Ein Grund dafür liegt laut Johansson in den unterschiedlichen Vorstellungen von Krankheit. Psychisches Leiden werde oft nicht direkt benannt, sondern über körperliche Symptome beschrieben. Er erzählt von einer älteren Frau mit türkischer Herkunft, die an einer Angststörung litt.
Während sie in Begleitung ihres Sohnes kaum sprach, öffnete sie sich erst, als die Schwiegertochter übersetzte und beschrieb ihre Beschwerden mit Worten wie „Ich bin nervös“ oder „Mir ist schwitzig“.
Hinzu komme, dass die gängigen Diagnoserichtlinien stark auf westeuropäische Vorstellungen von Krankheit basieren. Viele Testverfahren spiegeln die Lebensrealität von Menschen mit Zuwanderungsgeschichte nicht wider. „Was man nicht kennt, kann man nicht diagnostizieren“, so Johansson. Deshalb brauche es seiner Meinung nach kultursensible Ansätze in Medizin und Therapie, die genau solche Unterschiede beleuchten.

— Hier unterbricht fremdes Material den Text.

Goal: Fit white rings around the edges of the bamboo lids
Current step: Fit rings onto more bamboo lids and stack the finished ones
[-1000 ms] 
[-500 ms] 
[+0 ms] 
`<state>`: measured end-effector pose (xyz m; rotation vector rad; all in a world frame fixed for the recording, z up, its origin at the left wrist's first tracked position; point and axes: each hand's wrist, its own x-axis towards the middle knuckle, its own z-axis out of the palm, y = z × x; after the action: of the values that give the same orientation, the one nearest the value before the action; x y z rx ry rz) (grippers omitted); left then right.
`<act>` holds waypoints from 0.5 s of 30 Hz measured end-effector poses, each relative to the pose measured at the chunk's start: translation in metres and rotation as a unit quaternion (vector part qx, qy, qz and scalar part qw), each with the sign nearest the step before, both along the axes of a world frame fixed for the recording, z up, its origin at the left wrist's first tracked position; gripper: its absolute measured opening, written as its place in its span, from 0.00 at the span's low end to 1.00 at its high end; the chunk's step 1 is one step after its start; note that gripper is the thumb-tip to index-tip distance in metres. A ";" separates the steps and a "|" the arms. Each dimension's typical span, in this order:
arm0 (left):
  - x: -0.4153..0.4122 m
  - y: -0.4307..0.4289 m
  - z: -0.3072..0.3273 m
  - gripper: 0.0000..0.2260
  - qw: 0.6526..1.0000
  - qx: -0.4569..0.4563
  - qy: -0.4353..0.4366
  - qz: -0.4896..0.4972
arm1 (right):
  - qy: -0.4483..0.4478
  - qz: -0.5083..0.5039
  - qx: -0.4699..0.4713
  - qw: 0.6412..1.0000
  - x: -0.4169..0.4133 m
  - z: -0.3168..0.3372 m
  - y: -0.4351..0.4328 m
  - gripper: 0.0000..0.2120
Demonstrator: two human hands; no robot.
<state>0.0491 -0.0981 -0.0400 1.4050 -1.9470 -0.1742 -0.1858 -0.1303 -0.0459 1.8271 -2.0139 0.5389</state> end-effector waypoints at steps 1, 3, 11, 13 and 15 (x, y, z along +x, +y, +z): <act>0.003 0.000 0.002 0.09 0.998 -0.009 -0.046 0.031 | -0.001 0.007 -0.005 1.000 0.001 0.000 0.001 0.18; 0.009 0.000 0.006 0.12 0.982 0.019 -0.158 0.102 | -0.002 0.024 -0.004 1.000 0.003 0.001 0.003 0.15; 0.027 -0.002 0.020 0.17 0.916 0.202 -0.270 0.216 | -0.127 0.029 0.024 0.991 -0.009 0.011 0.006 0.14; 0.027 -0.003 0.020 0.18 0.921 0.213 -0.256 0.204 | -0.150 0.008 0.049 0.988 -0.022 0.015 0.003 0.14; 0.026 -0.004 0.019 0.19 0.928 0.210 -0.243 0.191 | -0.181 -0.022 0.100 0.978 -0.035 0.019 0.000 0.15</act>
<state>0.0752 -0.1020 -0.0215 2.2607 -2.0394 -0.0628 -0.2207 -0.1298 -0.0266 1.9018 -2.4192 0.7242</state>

Interkulturelle Angebote müssen weiter ausgebaut werden
Auch wenn die LWL Klinik seit etwa fünf Jahren eine interkulturelle Ambulanz besitzt, die kultursensible psychiatrische und psychotherapeutische Behandlung anbietet, müsse das Angebot nach Ansicht von Johansson weiter ausgebaut werden, da die Zugangsbarrieren nach wie vor hoch seien.

Mehrsprachige Angebote, Dolmetscher und kulturell angepasste Therapien, wie sie bereits in solchen Ambulanzen stattfinden, seien dabei der erste Schritt, um die speziellen Bedürfnisse der Patient:innen zu berücksichtigen.
Der Chefarzt rät zudem anderen Fachkräften, offen für diese Ansätze zu sein. So entstehe ein besseres Verständnis für verschiedene Krankheitswahrnehmungen, und man lerne, situationsgerecht zu kommunizieren zum Vorteil der Patient:innen.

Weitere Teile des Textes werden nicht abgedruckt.